= INSTRUCTIONS TO FOLLOW =
From the top of the records below, return each line exactly, ending with the line that contains "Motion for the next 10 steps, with".

= EXTRACTED ENTRIES =
☆ ☆ ☆ ☆ ☆

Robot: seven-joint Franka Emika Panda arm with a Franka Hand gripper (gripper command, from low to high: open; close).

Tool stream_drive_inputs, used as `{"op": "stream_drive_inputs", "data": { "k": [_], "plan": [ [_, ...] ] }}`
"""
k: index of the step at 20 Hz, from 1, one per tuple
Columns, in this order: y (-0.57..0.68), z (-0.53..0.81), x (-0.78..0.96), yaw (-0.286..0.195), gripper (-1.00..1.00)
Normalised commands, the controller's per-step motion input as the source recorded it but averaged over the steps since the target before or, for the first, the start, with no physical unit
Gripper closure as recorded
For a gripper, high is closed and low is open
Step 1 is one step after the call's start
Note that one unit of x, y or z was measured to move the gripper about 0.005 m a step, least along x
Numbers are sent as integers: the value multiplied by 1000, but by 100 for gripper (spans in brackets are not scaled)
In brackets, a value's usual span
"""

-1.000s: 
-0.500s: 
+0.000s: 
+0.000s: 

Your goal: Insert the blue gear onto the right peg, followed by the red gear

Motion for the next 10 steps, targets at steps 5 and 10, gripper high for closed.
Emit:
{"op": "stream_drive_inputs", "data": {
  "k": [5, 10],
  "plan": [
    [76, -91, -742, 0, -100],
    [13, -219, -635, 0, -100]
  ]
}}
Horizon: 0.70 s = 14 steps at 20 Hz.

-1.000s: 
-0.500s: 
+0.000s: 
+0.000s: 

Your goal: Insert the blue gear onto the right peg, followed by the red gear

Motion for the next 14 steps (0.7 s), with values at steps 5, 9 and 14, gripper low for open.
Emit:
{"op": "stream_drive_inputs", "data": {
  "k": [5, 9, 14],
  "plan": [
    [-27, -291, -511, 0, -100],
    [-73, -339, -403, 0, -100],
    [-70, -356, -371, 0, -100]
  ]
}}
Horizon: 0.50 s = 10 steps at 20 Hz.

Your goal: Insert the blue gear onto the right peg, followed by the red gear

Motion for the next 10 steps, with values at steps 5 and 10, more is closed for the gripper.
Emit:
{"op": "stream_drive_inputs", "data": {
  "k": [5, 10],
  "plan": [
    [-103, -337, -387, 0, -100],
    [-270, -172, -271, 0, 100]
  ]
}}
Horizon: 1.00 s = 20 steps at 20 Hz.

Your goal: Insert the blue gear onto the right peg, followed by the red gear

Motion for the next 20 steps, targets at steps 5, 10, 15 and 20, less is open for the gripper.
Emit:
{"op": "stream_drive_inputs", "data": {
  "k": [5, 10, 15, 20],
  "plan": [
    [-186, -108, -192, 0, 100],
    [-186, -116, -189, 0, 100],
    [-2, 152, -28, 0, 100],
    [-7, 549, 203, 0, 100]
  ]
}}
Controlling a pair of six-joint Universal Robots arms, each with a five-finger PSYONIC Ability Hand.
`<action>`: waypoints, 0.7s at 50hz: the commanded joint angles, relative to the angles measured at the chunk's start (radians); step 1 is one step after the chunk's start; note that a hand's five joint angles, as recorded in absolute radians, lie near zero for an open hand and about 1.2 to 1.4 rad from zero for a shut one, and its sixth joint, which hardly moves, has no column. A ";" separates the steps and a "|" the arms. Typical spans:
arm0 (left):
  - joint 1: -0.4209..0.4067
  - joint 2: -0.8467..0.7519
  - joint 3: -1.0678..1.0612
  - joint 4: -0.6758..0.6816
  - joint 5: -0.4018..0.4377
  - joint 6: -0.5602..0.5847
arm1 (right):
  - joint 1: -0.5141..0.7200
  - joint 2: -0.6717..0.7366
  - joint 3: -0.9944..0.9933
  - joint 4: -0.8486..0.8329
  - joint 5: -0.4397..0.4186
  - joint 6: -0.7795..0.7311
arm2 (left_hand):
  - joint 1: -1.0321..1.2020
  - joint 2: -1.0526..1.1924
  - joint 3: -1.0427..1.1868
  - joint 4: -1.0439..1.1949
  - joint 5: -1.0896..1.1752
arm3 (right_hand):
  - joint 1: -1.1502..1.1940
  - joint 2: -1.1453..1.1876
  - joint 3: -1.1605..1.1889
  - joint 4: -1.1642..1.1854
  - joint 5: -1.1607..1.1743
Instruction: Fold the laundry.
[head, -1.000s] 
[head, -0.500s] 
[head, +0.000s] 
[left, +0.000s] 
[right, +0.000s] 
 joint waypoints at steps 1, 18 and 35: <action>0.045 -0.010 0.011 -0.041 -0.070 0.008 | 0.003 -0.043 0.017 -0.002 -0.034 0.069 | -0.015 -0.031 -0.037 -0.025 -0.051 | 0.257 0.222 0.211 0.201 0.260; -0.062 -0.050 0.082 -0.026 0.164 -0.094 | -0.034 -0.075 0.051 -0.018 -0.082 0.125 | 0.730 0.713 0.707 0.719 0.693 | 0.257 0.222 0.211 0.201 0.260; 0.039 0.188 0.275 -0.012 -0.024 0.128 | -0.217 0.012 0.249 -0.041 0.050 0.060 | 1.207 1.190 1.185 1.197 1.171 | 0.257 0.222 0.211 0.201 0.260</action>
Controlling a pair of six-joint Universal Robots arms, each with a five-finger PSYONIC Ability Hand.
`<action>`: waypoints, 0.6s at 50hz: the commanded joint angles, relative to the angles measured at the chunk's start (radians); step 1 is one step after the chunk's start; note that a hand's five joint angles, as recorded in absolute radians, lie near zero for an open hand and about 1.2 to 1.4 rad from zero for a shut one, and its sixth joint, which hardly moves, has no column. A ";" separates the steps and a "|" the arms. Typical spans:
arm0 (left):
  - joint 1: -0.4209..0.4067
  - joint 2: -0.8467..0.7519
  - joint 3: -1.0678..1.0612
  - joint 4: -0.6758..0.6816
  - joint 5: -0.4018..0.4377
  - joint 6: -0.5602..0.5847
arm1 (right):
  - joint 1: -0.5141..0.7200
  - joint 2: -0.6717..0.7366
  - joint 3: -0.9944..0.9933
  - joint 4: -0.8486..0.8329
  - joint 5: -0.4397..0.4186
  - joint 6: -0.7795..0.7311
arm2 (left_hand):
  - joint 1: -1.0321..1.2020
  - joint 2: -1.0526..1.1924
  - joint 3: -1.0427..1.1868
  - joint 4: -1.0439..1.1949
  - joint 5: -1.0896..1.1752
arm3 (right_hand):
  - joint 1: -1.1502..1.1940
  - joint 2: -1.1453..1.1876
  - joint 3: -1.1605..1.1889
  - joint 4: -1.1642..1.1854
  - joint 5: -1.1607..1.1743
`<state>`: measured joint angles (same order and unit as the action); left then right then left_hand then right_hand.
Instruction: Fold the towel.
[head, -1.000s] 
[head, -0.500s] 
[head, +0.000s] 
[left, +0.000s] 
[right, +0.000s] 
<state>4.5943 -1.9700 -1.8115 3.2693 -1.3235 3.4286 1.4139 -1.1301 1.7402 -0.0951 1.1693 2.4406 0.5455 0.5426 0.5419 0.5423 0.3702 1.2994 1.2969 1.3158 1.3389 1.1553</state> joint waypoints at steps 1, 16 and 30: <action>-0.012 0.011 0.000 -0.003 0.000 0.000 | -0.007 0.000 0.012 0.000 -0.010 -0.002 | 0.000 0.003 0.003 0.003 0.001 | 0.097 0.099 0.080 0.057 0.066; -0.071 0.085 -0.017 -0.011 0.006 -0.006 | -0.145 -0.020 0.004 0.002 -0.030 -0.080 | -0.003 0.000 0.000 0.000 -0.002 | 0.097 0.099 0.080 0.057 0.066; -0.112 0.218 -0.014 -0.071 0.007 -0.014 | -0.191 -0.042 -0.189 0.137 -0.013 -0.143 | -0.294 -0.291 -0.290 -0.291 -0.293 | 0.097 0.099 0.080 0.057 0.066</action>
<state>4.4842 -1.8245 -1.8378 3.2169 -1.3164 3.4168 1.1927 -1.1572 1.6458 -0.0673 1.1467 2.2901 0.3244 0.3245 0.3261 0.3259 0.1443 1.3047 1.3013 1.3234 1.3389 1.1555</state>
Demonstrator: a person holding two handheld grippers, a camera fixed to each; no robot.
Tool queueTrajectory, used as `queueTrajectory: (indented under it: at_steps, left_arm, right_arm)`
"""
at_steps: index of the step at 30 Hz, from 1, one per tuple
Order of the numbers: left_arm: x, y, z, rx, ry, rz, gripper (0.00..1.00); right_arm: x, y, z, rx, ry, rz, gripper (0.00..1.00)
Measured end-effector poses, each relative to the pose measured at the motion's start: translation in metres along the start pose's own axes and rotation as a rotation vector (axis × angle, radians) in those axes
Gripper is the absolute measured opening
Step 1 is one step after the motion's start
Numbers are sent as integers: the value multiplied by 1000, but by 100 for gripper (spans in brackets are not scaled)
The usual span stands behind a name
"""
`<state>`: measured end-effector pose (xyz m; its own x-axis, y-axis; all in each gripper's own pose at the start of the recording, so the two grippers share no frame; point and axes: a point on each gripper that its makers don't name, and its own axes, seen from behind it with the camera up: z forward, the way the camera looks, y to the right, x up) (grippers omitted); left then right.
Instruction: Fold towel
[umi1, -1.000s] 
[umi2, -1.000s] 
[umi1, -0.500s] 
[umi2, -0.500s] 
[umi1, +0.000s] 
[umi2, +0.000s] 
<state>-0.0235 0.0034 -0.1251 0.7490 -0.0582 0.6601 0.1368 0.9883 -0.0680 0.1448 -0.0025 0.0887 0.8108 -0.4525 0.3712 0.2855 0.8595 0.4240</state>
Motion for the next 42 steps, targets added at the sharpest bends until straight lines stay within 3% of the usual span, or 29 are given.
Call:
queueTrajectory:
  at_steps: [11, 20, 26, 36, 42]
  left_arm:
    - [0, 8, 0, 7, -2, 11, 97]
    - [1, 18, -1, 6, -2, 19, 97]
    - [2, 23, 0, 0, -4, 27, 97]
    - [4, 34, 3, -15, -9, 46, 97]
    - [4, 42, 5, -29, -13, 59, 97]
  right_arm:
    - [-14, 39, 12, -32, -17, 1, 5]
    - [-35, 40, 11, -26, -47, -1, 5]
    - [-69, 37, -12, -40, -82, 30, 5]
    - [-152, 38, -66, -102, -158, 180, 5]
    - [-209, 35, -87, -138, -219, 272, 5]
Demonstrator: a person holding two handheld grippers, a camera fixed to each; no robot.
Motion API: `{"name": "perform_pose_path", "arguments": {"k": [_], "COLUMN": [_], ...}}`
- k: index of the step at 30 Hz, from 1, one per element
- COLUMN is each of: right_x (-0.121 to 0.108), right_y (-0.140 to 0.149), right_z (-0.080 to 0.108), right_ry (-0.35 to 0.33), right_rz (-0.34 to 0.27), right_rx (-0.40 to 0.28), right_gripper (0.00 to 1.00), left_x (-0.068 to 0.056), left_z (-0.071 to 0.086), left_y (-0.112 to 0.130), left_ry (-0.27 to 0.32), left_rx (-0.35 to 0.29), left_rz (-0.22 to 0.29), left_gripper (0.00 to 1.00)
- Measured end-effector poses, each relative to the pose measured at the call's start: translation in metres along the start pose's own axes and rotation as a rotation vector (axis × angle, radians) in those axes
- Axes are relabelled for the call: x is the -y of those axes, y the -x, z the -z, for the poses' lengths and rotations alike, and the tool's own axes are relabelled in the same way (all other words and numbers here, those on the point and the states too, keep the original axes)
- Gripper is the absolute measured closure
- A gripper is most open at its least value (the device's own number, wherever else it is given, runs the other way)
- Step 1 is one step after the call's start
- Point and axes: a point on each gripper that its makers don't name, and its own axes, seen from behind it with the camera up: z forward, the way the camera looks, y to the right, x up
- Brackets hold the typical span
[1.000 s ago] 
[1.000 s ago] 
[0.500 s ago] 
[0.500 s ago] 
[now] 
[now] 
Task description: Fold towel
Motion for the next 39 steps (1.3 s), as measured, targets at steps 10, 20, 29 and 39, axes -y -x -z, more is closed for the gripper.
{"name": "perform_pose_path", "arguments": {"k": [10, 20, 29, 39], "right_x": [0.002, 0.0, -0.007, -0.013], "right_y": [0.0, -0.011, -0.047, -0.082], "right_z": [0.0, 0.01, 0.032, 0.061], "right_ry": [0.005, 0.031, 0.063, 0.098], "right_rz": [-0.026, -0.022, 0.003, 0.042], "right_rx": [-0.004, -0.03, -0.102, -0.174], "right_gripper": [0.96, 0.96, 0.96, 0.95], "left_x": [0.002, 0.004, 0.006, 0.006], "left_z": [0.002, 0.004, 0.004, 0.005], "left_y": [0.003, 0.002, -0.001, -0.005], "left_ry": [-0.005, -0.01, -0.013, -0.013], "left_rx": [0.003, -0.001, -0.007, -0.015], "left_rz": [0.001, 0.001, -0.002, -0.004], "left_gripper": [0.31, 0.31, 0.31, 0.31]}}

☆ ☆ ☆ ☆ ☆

= YOUR SOLUTION =
Robot: seven-joint Franka Emika Panda arm with a Franka Hand gripper (gripper command, from low to high: open; close).

Tool stream_drive_inputs, used as `{"op": "stream_drive_inputs", "data": { "k": [_], "plan": [ [_, ...] ] }}`
"""
k: index of the step at 20 Hz, from 1, one per tuple
Columns, in this order: y (-0.57..0.68), z (-0.53..0.81), x (-0.78..0.96), yaw (-0.286..0.195), gripper (-1.00..1.00)
Normalised commands, the controller's per-step motion input as the source recorded it but averaged over the steps since the target before or, for the first, the start, with no physical unit
Gripper closure as recorded
For a gripper, high is closed and low is open
Step 1 is one step after the call's start
Note that one unit of x, y or z was measured to move the gripper about 0.005 m a step, least along x
Numbers are sent as integers: the value multiplied by 1000, but by 100 for gripper (spans in brackets are not scaled)
In brackets, a value's usual span
"""

-1.000s: 
-0.500s: 
+0.000s: 
+0.000s: 

Your goal: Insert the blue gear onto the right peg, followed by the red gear

Motion for the next 10 steps, targets at steps 5 and 10, gripper high for closed.
Emit:
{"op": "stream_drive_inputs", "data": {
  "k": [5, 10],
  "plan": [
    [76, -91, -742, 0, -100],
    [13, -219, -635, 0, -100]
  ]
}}
Horizon: 0.70 s = 14 steps at 20 Hz.

-1.000s: 
-0.500s: 
+0.000s: 
+0.000s: 

Your goal: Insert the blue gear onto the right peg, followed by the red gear

Motion for the next 14 steps (0.7 s), with values at steps 5, 9 and 14, gripper low for open.
Emit:
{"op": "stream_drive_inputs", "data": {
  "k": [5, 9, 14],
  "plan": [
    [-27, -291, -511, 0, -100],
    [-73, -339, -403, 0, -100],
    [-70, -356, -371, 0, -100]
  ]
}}
Horizon: 0.50 s = 10 steps at 20 Hz.

Your goal: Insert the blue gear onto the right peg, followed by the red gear

Motion for the next 10 steps, with values at steps 5 and 10, more is closed for the gripper.

No additional output is required.